ARDEAR CVL - Un réseau engagé et militant pour l'Agriculture paysanne

Paroles de paysannes : Marie-Agnès

TÉMOIGNAGE d’une paysanne retraitée

Mon père veuf à 43 ans, a élevé seul ses 5 enfants avec de l’entraide familiale et autres. Après mon BEPA, je travaillais dans les fermes aux alentours et j’aidais mon père et mon oncle. Ils n’étaient pas associés mais avaient du matériel en commun.
J’aidais pendant les grands chantiers : les semis, la moisson et la récolte des betteraves sucrières. Ça me plaisait. En parallèle, je faisais de la formation pour adulte : je me spécialisais en comptabilité, en gestion et en agronomie.

Un jour, mon oncle (50 ans), me propose de reprendre sa ferme. J’avais 23 ans. C’est un de mes frères qui m’a dit « vas-y ». On était en 1981, c’était une ferme de 26 ha. On m’a traitée de folle à l’époque.
Et j’ai osé faire le pas de m’installer parce que j’aimais ce métier. 9 ans après, la ferme est « à vendre et plus à vendre », et se termine par l’achat de 3.3 ha de foncier. Le syndicat de la Confédération Paysanne, où j’étais impliquée, m’a beaucoup appuyée pendant cette période. Je me suis agrandi avec la ferme de mon père de 30 ha en 1993 (à son départ à la retraite).

J’ai travaillé avec mon père, ce qui n’a pas toujours été simple. Il me disait de me marier avec un paysan, que ça marcherait mieux. On s’engueulait beaucoup mais on arrivait à fonctionner ensemble. Et puis, j’ai suivi la formation « communication non violente » pour mieux communiquer et travailler ensemble.

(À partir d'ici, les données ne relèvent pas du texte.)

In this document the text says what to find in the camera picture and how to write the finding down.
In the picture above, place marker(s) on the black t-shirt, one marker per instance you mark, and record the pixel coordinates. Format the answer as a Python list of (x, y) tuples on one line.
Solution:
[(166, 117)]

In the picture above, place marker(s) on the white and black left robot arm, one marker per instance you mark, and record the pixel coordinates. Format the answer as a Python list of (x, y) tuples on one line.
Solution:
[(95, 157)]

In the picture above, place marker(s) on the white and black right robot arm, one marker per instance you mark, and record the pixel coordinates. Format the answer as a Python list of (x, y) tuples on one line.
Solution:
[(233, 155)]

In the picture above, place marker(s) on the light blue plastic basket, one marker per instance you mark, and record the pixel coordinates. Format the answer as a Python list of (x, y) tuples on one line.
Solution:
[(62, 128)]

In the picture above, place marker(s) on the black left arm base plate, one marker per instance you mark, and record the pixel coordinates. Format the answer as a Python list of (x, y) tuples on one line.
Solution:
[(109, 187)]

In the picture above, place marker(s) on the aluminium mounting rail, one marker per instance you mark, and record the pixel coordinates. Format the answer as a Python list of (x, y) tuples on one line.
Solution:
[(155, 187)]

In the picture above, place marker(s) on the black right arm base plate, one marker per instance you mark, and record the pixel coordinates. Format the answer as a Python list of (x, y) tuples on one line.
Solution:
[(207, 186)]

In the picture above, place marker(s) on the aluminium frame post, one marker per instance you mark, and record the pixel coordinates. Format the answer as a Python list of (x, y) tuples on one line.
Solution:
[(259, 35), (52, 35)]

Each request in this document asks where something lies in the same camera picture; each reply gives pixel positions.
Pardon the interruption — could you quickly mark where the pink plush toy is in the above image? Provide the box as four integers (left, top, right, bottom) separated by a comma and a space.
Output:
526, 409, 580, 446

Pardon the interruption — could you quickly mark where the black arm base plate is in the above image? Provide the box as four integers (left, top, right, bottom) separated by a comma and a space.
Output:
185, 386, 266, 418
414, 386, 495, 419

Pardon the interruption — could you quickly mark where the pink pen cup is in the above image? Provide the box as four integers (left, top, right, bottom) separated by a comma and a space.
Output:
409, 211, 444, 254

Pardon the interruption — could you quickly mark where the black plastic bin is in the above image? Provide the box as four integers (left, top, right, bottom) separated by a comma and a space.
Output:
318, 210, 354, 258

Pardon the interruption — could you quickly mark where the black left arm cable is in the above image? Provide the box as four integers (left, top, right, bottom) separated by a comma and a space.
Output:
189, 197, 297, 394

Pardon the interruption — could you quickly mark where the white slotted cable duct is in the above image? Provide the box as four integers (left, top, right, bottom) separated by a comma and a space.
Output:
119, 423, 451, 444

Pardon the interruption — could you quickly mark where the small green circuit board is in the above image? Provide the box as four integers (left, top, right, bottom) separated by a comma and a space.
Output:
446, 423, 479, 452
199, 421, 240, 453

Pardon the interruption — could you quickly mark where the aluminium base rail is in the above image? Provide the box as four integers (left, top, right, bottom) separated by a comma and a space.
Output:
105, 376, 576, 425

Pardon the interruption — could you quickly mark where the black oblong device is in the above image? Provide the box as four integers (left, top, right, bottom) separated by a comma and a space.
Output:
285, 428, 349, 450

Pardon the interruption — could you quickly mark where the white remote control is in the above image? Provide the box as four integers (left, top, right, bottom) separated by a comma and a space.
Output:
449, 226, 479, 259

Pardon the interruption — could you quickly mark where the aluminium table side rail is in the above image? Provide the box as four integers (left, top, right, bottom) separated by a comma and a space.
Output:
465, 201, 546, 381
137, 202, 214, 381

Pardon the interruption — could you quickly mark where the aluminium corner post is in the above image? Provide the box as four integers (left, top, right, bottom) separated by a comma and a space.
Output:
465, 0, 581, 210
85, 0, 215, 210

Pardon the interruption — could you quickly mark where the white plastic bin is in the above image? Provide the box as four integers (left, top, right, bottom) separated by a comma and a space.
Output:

Aussi, il y avait des propos sexistes : par exemple le technicien s’adressait forcément à mon père. Au final c’est lui qui était embêté, il ne me vendait rien ! Le vendeur de matériel me demandait où était le patron, je lui répondais « ben je ne sais pas, je ne le vois pas le patron » et il s’en allait sans savoir que c’était moi la patronne !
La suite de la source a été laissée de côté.